* Activity
Find the line with "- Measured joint" in the entries below, then output every line from it down to the line with "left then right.", exactly and with no pictures.

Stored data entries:

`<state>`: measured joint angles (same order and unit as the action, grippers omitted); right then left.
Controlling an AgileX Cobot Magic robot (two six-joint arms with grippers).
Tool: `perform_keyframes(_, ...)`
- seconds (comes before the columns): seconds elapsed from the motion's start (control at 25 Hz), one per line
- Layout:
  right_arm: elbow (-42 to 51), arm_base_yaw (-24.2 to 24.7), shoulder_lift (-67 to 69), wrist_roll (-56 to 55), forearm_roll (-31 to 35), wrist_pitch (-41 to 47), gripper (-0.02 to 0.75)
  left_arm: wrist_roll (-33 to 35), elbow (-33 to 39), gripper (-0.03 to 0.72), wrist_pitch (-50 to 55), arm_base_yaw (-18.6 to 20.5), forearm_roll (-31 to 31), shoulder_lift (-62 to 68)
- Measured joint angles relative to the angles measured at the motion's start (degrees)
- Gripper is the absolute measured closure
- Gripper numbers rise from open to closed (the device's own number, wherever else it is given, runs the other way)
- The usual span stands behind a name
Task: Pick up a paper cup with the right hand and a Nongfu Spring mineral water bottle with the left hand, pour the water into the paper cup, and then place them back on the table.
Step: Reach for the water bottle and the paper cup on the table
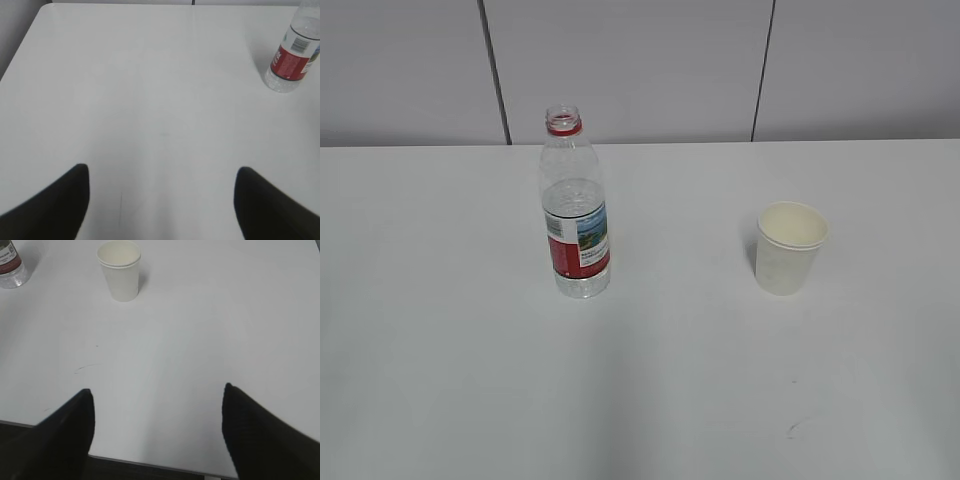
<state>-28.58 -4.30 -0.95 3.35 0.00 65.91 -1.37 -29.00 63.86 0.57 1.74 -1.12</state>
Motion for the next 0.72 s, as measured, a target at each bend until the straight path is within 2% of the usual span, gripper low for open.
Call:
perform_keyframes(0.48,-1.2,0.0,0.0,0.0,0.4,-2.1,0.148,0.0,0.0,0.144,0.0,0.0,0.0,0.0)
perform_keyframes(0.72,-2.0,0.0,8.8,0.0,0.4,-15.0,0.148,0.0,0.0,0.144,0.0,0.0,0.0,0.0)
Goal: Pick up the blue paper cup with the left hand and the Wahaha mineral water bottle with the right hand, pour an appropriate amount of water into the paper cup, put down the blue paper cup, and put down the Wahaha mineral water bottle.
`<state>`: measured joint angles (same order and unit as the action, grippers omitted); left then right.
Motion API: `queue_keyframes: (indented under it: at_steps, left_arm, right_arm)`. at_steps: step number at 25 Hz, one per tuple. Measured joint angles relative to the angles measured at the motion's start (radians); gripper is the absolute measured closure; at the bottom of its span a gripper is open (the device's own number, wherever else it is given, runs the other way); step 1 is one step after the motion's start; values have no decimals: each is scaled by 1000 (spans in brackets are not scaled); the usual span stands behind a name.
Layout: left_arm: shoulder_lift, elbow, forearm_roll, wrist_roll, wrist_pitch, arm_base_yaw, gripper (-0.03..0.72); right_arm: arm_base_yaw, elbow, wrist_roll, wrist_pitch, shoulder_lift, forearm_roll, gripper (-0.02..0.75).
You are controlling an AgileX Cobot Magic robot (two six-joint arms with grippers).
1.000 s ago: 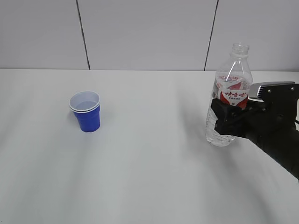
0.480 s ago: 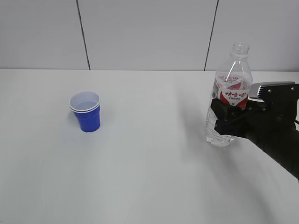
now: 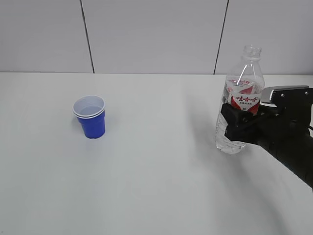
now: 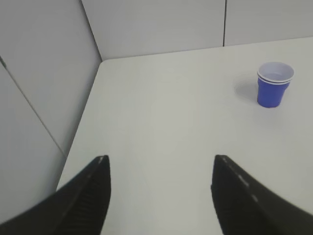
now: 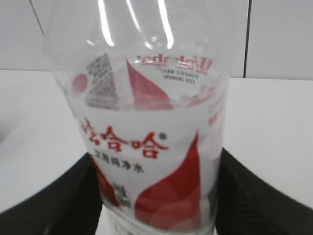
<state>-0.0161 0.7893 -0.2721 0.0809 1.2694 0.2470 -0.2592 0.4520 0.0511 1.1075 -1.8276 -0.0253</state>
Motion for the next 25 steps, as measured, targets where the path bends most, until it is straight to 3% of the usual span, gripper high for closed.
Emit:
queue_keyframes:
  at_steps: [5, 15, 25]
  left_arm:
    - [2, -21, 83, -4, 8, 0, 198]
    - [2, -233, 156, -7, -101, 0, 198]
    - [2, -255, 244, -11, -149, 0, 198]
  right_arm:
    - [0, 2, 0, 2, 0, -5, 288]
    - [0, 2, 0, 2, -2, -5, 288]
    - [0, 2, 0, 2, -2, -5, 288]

* Task response
- Measured joint angles relative to the angles measured at the motion's start (degrees)
- Gripper is the absolute measured closure
- Gripper numbers rise from open to closed (the device's own number, wherever else it is given, runs the other way)
- The usual span stands behind a name
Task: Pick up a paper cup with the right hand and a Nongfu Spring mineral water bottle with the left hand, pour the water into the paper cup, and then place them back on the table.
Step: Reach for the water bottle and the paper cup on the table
<state>-28.58 -4.30 -0.95 3.35 0.00 65.91 -1.37 -29.00 63.86 0.57 1.74 -1.12</state>
Motion for the next 0.72 s, as measured, a target at each bend until the straight path is within 2% of the usual span, gripper low for open.
Call:
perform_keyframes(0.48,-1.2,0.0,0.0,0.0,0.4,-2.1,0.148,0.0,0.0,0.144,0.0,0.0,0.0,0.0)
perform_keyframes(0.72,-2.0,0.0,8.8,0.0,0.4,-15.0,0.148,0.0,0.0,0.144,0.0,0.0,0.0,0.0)
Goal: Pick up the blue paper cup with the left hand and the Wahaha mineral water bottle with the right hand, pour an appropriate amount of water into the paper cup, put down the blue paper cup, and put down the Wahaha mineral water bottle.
`<state>`: measured joint angles (same order and unit as the action, grippers omitted); left then right.

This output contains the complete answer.